Douthwaite was born in Sheffield, South Yorkshire and raised in Dover, Kent. He studied engineering at the University of Leeds but failed to complete a degree, and later economics at the University of Essex. He was a masters student at the University of the West Indies, building two homes, and then built concrete boats at a cooperative in Port Antonio, Jamaica in the early 1970s. He spent two years as government statistician in the British Caribbean colony of Montserrat before moving to Ireland (near Westport) to write and campaign about climate and energy issues and local economic development. He set up and ran a leather crafts factory, later selling the business.

He was co-founder of Feasta (the Foundation for the Economics of Sustainability) an Irish based economic, social and environmental think tank. He had also been a council member of Comhar, the Irish government's national sustainability council and a Fellow of the Post Carbon Institute.

In the 1994 European Parliament election he stood unsuccessfully as the Green Party candidate for the Connacht–Ulster constituency.

He was a visiting lecturer at the University of Plymouth and contributed the economic content of the Master's course in Theology and the Environment at Dalgan Park, Navan. He contributed lectures to courses at four parts of the National University of Ireland (Dublin, Maynooth, Cork and Galway) and at the universities of London (Goldsmiths and LSE), University of Edinburgh, University of Strathclyde, University of Leicester, University of Newcastle, University of Manchester, University of Uppsala, Malardalen, Stockholm (KTH) and University of Budapest.

He acted as economic adviser to the Global Commons Institute (London) from 1993 to 2005 during which time GCI developed the "contraction and convergence" approach to dealing with greenhouse gas emissions which has now been backed by many countries. He then helped Feasta devise the "cap and share" framework for emissions reduction which may be adopted by the Irish government.

==Publications==
Douthwaite's first book, The Growth Illusion: How Economic Growth Enriched the Few, Impoverished the Many and Endangered the Planet was published in 1992 and was re-issued in an extended and up-dated second edition in 1999. It explores why the present economic system is dependent on economic growth and the effects that the resulting pursuit of growth has had on the environment and society. His other major book, Short Circuit (1996) gives dozens of examples of currency, banking, energy and food production systems which communities can use to make themselves less dependent on an increasingly unstable world economy.

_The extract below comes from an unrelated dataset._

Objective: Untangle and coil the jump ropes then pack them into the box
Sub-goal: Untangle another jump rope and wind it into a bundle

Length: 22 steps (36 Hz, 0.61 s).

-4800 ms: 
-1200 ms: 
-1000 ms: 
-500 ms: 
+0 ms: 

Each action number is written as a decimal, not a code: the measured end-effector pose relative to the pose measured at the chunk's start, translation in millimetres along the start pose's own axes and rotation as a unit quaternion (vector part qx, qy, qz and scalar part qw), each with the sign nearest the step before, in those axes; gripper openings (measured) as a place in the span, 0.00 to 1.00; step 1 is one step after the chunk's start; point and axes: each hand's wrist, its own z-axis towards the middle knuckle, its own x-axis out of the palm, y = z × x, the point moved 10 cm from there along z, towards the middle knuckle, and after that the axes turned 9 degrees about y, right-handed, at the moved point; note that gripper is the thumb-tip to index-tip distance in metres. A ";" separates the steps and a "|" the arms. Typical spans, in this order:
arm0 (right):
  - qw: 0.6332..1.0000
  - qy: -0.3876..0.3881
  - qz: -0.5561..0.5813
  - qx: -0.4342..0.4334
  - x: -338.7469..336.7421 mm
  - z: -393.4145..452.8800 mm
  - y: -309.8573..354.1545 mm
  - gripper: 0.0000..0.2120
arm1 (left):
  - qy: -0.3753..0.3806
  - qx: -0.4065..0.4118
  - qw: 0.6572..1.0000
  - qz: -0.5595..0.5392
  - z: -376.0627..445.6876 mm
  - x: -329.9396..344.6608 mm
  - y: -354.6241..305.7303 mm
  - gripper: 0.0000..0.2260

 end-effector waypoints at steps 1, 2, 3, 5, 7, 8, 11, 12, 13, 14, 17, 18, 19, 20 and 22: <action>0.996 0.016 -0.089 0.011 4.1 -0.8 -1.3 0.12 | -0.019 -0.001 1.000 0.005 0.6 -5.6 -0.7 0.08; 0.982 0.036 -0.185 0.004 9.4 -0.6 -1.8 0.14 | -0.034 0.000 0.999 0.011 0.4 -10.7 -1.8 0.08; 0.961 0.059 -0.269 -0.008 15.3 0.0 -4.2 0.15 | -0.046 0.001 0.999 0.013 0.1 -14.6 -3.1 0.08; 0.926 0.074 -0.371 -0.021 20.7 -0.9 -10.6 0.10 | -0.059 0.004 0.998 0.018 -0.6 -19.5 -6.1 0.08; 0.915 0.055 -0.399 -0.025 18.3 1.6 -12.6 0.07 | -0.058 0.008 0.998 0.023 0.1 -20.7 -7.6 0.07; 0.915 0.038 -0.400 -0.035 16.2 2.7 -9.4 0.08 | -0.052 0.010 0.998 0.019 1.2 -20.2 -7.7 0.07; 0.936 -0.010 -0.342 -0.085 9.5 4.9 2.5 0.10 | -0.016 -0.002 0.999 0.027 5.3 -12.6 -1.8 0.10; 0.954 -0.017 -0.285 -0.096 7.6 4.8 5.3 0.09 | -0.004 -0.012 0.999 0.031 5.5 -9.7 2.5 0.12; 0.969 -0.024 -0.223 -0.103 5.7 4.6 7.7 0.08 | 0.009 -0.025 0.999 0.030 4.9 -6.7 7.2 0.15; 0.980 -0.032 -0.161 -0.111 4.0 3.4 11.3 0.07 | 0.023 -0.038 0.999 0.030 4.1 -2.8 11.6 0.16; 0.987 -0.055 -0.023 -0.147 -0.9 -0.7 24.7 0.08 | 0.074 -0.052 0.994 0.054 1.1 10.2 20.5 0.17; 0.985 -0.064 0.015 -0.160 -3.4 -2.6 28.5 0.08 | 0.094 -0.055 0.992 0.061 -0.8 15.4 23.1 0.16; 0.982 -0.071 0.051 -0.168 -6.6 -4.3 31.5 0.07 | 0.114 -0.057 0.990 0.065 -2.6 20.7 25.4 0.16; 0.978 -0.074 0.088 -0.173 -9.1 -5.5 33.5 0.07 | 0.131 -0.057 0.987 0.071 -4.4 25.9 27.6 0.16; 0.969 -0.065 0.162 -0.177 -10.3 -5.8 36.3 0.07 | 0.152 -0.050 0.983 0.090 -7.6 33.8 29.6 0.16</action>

In The Ecology of Money, published in 1999, he calls for different currencies for different purposes and for changes in the way money is put into circulation so that a stable, sustainable economy can be achieved. In 2003 he edited Before the Wells Run Dry, a study of the transition to renewable energy in the light of climate change and oil and gas depletion and in 2004 To Catch the Wind, a report on how communities can invest in wind energy.